Remi Taffin admits much of Renault’s power unit development programme is geared towards 2017, saying it “has to be humble” for the upcoming season.

Since the switch to the 1.6-litre V6 turbocharged engines in 2014, Renault has been trailing Mercedes in terms of horsepower and reliability. The French manufacturer was even leapfrogged by a resurgent Ferrari last year and could slip further down the order if Honda does manage to recover from their annus horribilis.

Now back as a fully-fledged Formula One team, Renault is committed to making a massive investment in order to return to the front. However, the constructor also quickly moved to downplay any grand expectations at the moment.

Asked whether Renault had a specific road map to improve its power unit, Taffin, who serves as engine technical director in the new organisation chart, replied:

“There is a stepped programme but the programme is made for 2017. Obviously, we’re racing every other weekend in ’16, so if we can put some more performance, we will. But it will still be driven by the fact that ‘is it a good thing for ’17?’ – ‘Yes’ – ‘So we do it’.

“For 2016, we have to be humble. We want to finish races. We want to be quicker and quicker. We’ll see how we develop that strategy. But it will be based on how we get to next year.”

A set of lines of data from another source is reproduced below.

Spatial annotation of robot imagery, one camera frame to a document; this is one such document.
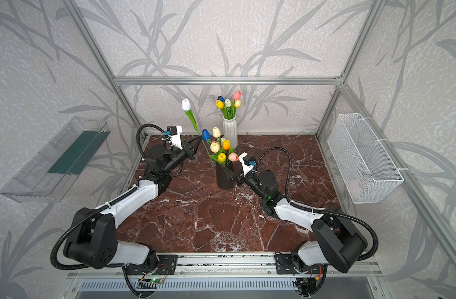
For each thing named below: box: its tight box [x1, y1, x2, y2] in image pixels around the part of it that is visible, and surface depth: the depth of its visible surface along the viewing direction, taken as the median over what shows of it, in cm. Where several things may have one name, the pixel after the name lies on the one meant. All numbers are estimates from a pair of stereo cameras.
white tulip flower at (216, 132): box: [212, 126, 222, 139], surface depth 79 cm
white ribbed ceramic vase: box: [222, 115, 238, 149], surface depth 101 cm
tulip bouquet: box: [209, 137, 240, 166], surface depth 74 cm
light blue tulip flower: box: [181, 98, 215, 167], surface depth 69 cm
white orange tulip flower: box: [209, 140, 221, 154], surface depth 71 cm
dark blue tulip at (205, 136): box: [201, 128, 212, 151], surface depth 78 cm
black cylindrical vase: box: [216, 161, 237, 190], surface depth 96 cm
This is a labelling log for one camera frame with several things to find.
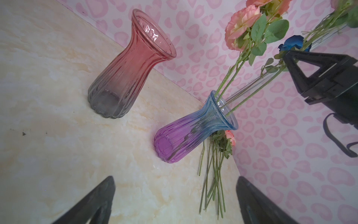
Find red glass vase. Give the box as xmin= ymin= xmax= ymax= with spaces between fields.
xmin=88 ymin=9 xmax=177 ymax=119

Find purple blue glass vase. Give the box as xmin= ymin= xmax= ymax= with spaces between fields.
xmin=154 ymin=91 xmax=239 ymax=163

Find cream white rose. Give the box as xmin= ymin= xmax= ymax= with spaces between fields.
xmin=223 ymin=0 xmax=358 ymax=104

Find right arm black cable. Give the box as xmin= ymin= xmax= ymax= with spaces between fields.
xmin=323 ymin=112 xmax=358 ymax=158

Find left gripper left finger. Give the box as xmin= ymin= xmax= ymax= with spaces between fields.
xmin=54 ymin=176 xmax=116 ymax=224

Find blue rose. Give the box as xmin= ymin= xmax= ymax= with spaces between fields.
xmin=225 ymin=35 xmax=313 ymax=117

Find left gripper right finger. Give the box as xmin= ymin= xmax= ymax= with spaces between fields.
xmin=236 ymin=176 xmax=298 ymax=224

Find pink rose spray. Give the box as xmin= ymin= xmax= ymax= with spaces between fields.
xmin=215 ymin=0 xmax=291 ymax=99

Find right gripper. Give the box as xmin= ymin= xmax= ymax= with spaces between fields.
xmin=283 ymin=50 xmax=358 ymax=128

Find pile of pink flowers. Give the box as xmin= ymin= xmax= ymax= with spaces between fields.
xmin=198 ymin=130 xmax=236 ymax=218

Although teams have yet to formally agree on next year’s technical rule changes, Taffin is confident these will not have too much of an impact on his department’s agenda.

“There are still some discussions around the chassis regulations, but I think we’re more or less clear on engine regulations that they will be stable for a few years.

“It’s definitely important to have a bit of stability because we’ve been investing a lot into [these power units].”

Current V6 turbos are set to stay in F1 until at least 2020 in exchange for engine suppliers lowering the cost of customer power units.